### Required work:
Which lines come from the start of the records through the line that holds "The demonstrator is"? Write them out word for word.

### Input for this task:

===

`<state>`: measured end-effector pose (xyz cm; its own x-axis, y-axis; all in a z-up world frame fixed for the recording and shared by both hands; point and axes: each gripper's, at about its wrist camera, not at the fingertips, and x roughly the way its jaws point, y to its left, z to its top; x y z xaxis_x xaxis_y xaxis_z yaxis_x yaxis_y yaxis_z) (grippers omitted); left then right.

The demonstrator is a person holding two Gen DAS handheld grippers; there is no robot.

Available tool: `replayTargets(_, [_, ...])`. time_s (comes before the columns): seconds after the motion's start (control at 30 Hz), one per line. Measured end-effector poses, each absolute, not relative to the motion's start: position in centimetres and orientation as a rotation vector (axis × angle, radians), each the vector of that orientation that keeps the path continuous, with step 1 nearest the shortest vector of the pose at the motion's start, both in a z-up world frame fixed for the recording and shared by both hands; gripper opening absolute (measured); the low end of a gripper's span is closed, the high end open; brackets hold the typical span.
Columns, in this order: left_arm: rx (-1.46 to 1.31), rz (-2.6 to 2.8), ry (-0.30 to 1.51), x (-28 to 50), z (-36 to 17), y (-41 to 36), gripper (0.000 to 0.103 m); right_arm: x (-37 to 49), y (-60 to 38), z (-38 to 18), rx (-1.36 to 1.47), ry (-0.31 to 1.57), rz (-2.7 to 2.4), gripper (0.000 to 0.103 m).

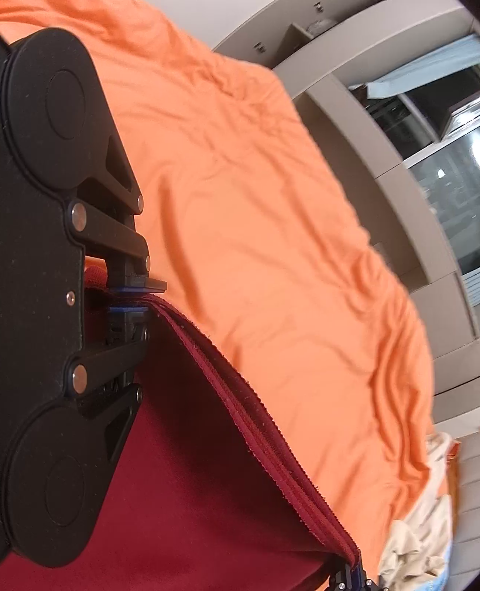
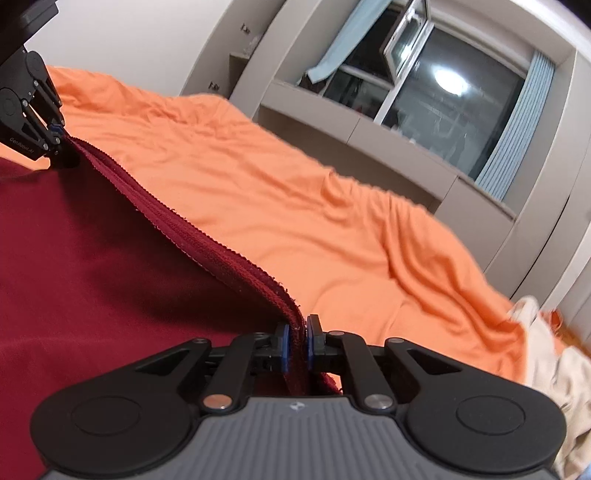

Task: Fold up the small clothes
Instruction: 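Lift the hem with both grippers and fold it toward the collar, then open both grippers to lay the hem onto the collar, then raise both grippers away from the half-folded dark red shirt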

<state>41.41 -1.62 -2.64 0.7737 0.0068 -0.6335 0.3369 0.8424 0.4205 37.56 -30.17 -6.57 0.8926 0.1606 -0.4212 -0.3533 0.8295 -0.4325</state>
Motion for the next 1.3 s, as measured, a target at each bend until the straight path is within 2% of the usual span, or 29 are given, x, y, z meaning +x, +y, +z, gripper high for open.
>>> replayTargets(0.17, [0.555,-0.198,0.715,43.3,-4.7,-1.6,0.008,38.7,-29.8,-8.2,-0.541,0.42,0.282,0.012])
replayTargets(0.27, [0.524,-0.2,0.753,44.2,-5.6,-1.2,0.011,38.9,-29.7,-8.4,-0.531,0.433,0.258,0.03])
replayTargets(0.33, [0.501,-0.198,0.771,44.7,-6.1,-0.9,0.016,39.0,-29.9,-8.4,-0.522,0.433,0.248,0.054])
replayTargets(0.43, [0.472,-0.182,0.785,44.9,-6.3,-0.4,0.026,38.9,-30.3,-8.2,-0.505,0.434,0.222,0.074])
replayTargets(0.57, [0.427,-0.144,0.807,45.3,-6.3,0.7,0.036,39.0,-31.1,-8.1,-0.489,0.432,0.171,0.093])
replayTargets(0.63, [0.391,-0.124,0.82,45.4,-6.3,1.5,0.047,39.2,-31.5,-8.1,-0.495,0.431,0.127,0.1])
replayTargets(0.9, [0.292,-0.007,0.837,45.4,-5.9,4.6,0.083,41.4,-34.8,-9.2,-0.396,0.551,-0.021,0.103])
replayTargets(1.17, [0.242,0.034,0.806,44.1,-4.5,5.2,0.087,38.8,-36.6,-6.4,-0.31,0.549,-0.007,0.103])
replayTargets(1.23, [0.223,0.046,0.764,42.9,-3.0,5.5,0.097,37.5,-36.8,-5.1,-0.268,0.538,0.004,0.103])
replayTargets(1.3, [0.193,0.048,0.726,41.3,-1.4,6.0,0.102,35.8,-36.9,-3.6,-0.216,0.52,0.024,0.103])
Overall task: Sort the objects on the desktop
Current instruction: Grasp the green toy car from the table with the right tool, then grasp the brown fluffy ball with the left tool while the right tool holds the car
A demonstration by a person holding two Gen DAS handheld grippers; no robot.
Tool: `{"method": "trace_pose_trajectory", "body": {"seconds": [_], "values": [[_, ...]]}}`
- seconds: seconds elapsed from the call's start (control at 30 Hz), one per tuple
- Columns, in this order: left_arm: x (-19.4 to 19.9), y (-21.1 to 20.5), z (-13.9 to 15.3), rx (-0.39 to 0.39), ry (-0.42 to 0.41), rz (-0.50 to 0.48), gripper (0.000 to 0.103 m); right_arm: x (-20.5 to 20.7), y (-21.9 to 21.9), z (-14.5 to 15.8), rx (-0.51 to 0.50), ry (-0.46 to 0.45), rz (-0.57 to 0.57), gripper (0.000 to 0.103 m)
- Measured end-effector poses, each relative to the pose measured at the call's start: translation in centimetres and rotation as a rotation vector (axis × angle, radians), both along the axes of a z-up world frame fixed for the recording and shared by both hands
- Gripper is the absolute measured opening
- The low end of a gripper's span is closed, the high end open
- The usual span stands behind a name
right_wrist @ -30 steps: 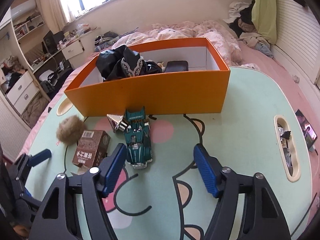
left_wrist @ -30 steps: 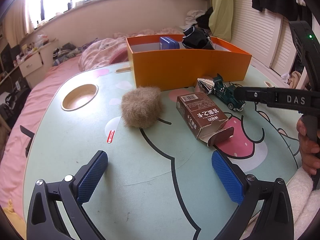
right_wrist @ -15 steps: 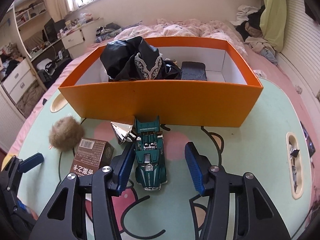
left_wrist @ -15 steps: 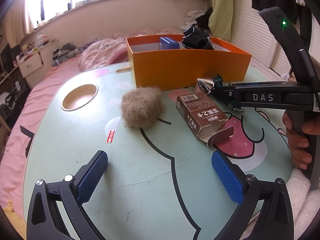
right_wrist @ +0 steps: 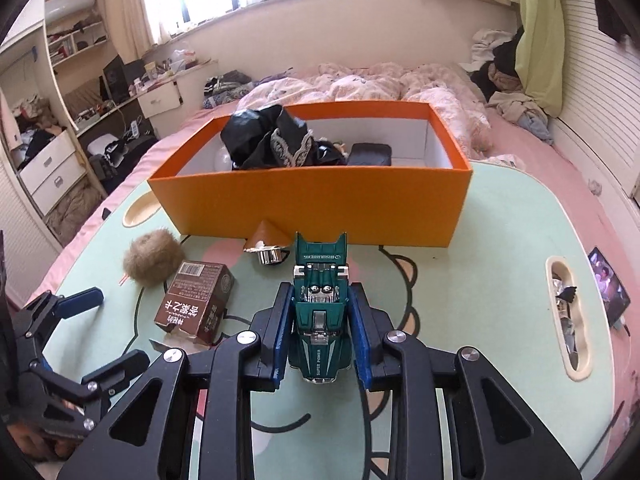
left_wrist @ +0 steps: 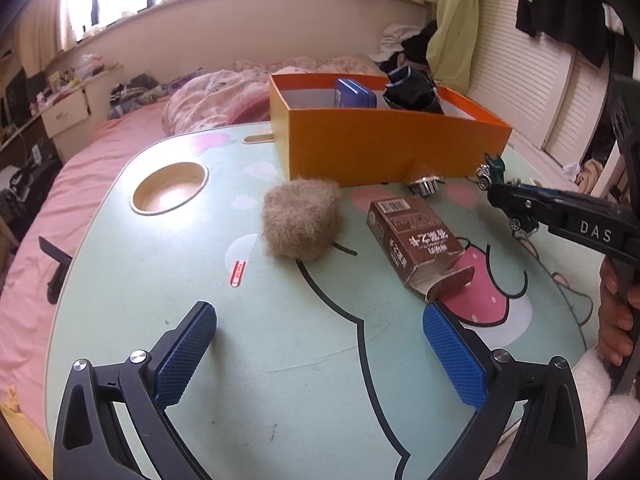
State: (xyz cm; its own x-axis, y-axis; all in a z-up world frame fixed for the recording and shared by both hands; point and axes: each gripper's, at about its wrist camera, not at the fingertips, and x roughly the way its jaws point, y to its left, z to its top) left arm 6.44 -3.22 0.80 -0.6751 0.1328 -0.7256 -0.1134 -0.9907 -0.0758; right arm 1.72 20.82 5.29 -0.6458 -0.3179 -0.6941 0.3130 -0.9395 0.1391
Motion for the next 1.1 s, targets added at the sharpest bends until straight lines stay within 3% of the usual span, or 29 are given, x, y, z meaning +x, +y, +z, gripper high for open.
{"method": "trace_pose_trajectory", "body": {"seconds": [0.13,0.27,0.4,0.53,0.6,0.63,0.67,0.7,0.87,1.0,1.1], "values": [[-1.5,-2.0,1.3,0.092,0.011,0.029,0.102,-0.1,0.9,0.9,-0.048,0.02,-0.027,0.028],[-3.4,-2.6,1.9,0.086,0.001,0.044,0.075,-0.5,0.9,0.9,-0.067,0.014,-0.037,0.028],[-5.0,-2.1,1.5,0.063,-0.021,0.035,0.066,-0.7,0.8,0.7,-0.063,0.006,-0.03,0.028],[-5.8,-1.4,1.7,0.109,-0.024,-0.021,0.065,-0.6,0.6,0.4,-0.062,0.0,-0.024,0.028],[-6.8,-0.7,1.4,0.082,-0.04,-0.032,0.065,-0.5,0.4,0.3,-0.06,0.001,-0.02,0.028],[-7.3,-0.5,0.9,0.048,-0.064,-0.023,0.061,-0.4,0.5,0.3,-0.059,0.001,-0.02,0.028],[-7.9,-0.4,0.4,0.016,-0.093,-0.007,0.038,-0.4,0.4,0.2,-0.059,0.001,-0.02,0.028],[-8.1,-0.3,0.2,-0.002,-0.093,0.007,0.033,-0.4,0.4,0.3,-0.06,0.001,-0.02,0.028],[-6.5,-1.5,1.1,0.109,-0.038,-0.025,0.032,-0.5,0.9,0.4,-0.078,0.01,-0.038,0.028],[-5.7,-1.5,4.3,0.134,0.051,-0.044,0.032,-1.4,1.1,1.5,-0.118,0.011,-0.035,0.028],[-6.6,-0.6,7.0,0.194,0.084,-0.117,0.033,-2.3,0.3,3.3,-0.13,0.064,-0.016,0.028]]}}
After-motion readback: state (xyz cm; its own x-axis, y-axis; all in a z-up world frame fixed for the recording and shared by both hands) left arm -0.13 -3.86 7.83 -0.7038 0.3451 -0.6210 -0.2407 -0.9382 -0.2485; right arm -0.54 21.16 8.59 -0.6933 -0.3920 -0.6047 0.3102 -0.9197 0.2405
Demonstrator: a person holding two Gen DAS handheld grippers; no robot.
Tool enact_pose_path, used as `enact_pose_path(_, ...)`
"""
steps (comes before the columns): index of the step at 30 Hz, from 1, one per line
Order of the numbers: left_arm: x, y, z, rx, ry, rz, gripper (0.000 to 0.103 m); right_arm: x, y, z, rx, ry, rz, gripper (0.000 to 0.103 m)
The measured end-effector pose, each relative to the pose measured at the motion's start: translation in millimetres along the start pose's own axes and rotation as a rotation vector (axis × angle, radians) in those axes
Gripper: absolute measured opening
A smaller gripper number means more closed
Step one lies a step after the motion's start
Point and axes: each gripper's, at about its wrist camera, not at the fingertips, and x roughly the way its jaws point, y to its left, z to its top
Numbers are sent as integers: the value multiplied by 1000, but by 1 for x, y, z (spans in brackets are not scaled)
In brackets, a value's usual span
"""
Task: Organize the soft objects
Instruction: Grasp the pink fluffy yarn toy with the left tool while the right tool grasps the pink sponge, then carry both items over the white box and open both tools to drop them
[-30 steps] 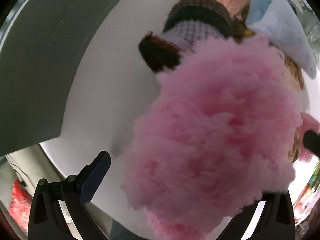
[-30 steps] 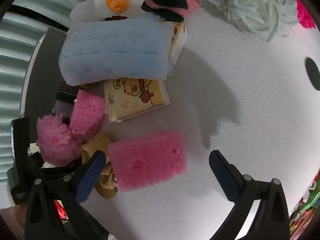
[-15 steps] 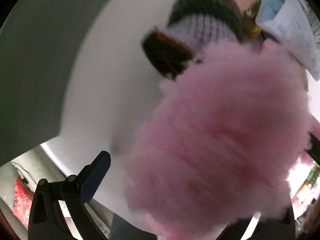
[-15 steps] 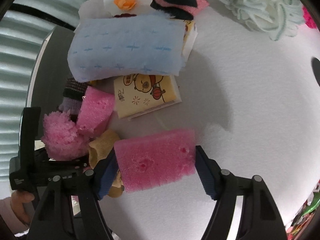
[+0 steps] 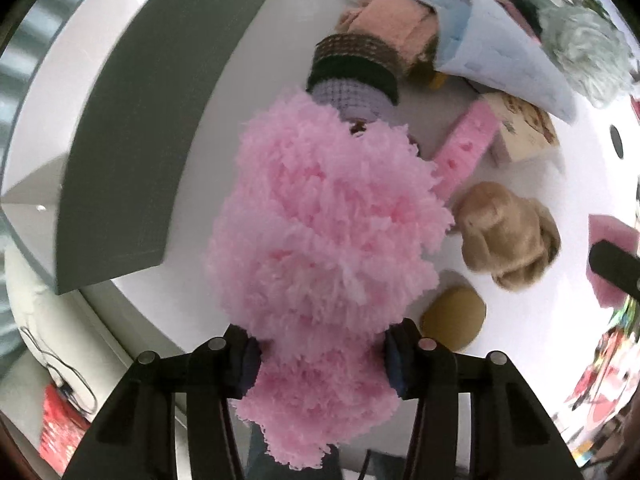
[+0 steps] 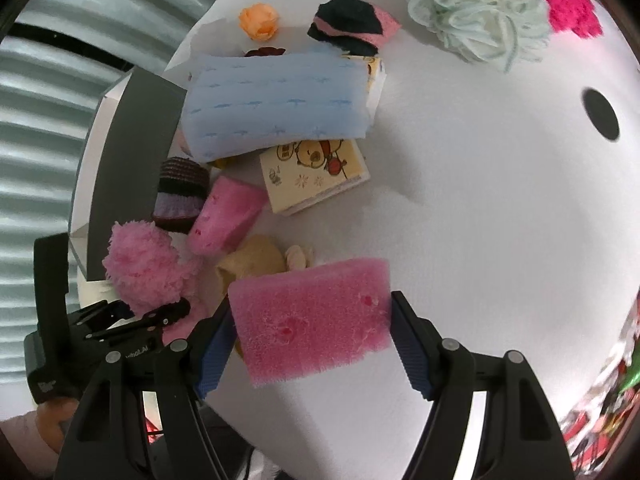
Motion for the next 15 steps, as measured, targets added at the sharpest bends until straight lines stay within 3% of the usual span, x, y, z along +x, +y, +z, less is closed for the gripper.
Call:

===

### Exercise response:
`<state>`: measured end-effector pose (xyz cm; its own x-axis, y-axis; all in a z-up world frame fixed for the recording and shared by both hands; point and axes: each gripper's, at about its wrist camera, not at the fingertips, and x roughly the way its jaws point, y to its left, z to its top; x y z xaxis_x xaxis_y xaxis_z yaxis_x yaxis_y yaxis_z) (grippers omitted); left then right.

The demonstrator is a person holding two Gen DAS handheld grippers; there is no robot.

The answer given above is the complete response.